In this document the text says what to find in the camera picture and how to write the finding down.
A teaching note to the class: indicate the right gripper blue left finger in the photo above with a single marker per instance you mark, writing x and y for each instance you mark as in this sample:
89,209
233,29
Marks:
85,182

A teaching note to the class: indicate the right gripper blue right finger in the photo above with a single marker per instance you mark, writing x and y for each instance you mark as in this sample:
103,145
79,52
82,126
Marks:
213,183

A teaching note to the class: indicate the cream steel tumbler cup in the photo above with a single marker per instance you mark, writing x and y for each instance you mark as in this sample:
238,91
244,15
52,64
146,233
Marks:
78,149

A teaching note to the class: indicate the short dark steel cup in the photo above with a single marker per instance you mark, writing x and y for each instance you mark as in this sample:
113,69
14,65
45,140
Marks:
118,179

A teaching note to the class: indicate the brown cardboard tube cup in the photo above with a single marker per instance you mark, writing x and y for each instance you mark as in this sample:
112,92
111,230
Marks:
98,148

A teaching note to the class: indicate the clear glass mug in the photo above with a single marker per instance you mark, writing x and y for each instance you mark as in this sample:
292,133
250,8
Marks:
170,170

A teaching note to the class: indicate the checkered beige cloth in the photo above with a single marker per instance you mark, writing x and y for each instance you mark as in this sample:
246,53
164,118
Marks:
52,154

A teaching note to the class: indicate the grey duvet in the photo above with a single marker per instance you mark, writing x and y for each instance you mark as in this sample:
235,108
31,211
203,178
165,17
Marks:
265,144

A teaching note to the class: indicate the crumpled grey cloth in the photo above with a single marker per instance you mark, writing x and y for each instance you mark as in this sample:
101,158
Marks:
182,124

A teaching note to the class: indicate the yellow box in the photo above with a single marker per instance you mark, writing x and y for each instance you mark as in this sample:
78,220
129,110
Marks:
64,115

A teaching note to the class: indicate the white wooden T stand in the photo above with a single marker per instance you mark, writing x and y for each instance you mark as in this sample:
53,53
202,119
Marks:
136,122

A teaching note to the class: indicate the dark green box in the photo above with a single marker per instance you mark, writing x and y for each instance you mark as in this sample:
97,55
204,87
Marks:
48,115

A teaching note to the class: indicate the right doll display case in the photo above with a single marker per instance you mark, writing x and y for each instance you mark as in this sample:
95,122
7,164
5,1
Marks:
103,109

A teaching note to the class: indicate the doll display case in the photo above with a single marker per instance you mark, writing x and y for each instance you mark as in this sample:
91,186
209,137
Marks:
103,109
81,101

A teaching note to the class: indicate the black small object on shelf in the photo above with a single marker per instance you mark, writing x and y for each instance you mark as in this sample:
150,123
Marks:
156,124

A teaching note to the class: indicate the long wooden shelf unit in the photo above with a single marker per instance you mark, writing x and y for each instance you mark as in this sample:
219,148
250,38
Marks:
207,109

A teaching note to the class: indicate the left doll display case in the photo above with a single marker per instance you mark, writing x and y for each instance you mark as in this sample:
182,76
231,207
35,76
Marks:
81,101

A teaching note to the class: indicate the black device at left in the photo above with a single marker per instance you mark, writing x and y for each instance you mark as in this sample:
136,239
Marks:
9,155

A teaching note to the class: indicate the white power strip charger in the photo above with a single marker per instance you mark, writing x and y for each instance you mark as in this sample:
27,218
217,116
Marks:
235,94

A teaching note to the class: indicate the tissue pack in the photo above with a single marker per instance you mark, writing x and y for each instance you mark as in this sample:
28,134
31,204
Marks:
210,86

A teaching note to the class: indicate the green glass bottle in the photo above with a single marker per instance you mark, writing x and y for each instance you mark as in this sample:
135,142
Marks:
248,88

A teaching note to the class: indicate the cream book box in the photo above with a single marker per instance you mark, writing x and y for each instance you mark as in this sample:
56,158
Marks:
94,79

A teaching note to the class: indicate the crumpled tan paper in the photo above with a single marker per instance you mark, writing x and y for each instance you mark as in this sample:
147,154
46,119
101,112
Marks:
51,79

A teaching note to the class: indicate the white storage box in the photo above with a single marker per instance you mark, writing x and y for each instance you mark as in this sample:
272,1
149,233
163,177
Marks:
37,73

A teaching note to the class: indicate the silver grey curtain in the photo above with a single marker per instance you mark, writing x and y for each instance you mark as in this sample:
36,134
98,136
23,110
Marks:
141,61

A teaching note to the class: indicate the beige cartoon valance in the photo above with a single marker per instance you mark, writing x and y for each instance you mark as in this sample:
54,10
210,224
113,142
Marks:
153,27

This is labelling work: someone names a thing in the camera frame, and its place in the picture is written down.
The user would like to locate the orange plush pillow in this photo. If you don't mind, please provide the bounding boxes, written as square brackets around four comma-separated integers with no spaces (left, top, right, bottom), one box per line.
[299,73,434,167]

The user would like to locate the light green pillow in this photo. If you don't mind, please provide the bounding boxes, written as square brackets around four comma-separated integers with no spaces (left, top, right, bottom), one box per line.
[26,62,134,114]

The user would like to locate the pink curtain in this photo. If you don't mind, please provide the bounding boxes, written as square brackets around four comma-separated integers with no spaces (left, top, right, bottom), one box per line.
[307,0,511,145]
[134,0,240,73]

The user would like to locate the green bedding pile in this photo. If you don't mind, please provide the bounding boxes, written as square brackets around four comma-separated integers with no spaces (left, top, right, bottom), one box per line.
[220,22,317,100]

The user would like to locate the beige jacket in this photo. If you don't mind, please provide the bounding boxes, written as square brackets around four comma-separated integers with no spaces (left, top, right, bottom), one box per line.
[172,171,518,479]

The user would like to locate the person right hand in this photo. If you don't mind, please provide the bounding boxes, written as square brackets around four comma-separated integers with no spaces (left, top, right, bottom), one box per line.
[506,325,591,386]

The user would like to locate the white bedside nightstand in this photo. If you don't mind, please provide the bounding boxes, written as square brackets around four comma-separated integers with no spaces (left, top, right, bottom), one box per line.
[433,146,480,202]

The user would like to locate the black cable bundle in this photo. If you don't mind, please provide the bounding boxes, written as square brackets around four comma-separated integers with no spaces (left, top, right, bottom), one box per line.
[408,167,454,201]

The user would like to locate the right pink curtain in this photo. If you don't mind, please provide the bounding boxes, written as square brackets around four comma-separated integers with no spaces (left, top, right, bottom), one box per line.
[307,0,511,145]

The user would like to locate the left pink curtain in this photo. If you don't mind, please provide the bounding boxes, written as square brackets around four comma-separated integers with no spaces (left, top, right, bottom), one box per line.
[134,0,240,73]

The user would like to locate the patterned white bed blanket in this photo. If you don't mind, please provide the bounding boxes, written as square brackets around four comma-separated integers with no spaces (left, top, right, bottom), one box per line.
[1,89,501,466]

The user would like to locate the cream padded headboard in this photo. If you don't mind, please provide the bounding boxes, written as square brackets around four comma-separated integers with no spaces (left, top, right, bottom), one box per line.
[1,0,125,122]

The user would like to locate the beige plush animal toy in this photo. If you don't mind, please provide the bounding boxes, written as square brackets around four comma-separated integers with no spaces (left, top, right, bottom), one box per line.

----

> WORK REQUEST:
Count every line of the material that holds the string "camera", then give the total alone.

> RESPONSE BELOW:
2